Stored items from a collection
--- START ---

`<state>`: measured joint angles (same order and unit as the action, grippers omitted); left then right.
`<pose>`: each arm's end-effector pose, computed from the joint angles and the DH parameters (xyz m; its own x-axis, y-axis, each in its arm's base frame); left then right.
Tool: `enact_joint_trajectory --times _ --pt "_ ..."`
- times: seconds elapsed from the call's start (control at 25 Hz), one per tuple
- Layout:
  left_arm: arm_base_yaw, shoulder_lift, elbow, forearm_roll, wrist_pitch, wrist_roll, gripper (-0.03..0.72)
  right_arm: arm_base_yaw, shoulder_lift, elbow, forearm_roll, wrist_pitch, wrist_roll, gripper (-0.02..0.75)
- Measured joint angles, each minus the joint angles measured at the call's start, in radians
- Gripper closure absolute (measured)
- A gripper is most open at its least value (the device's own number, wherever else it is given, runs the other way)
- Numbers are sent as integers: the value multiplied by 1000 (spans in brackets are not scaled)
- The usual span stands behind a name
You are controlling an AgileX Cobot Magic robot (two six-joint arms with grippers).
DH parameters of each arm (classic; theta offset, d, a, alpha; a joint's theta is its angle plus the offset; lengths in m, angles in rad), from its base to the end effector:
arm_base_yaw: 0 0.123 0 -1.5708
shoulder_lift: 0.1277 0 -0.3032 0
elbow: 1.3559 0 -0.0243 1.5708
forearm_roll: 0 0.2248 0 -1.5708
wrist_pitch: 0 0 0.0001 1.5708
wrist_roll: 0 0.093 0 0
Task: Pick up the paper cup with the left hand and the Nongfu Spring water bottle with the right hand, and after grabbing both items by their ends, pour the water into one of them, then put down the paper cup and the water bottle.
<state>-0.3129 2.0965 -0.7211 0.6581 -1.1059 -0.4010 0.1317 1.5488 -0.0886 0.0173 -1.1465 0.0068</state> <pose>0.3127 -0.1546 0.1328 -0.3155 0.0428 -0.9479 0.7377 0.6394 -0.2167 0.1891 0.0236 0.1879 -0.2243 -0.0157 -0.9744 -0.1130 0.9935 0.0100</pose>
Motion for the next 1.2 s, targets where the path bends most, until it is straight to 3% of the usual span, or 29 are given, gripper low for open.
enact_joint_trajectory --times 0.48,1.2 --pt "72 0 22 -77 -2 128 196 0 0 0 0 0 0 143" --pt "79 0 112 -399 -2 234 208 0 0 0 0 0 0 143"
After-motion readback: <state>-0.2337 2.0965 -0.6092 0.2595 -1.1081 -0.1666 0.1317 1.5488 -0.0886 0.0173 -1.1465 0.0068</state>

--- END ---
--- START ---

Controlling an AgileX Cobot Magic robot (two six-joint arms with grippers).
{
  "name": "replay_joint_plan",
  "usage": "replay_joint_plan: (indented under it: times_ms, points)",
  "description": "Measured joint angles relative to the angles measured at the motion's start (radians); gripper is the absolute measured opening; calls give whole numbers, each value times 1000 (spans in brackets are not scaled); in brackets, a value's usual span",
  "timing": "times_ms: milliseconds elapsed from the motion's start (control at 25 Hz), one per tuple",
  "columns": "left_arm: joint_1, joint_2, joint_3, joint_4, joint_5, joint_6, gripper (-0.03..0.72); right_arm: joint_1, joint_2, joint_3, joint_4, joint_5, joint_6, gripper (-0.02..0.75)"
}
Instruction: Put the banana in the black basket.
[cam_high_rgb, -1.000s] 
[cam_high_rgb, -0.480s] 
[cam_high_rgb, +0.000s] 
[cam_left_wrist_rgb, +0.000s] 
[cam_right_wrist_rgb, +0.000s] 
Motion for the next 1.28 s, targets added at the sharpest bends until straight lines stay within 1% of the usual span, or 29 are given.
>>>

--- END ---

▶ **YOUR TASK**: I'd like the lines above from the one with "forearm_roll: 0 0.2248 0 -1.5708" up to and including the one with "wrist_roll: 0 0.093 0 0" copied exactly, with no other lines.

▶ **PROBLEM SOLUTION**:
forearm_roll: 0 0.2248 0 -1.5708
wrist_pitch: 0 0 0.0001 1.5708
wrist_roll: 0 0.093 0 0

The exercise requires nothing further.